Exercise: Retype, exactly as they appear below, the lines between the line holding "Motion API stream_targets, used" and the line holding "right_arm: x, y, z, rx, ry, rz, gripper", both ends included.
::: Provided data :::
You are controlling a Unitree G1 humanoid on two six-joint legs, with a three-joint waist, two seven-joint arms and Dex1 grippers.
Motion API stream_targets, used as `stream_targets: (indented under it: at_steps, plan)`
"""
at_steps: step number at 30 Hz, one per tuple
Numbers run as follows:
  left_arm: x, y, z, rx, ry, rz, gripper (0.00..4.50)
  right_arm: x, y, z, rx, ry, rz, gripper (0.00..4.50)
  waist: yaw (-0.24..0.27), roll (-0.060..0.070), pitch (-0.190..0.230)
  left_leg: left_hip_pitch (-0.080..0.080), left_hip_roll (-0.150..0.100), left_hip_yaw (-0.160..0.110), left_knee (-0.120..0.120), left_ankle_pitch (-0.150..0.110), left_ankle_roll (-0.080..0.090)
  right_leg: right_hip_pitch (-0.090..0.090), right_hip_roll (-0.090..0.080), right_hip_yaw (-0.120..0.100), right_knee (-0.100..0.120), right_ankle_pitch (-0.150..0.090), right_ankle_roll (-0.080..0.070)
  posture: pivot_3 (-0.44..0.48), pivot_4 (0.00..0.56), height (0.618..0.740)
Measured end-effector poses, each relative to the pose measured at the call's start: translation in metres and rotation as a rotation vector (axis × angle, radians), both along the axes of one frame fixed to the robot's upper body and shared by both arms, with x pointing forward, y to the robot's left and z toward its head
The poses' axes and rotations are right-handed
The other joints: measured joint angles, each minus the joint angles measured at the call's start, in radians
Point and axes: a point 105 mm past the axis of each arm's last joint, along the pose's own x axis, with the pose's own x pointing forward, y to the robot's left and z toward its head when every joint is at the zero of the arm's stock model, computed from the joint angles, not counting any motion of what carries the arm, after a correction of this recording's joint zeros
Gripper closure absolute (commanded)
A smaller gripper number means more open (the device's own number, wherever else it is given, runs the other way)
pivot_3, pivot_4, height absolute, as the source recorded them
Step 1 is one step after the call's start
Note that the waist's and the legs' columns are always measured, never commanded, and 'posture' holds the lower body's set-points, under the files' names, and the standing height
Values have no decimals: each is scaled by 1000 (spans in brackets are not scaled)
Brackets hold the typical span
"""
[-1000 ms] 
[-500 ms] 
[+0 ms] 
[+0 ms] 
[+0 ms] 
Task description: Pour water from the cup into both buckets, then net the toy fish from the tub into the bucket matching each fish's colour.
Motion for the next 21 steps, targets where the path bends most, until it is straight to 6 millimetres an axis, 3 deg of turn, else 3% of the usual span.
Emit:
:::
Your solution:
Motion API stream_targets, used as `stream_targets: (indented under it: at_steps, plan)`
"""
at_steps: step number at 30 Hz, one per tuple
Numbers run as follows:
  left_arm: x, y, z, rx, ry, rz, gripper (0.00..4.50)
  right_arm: x, y, z, rx, ry, rz, gripper (0.00..4.50)

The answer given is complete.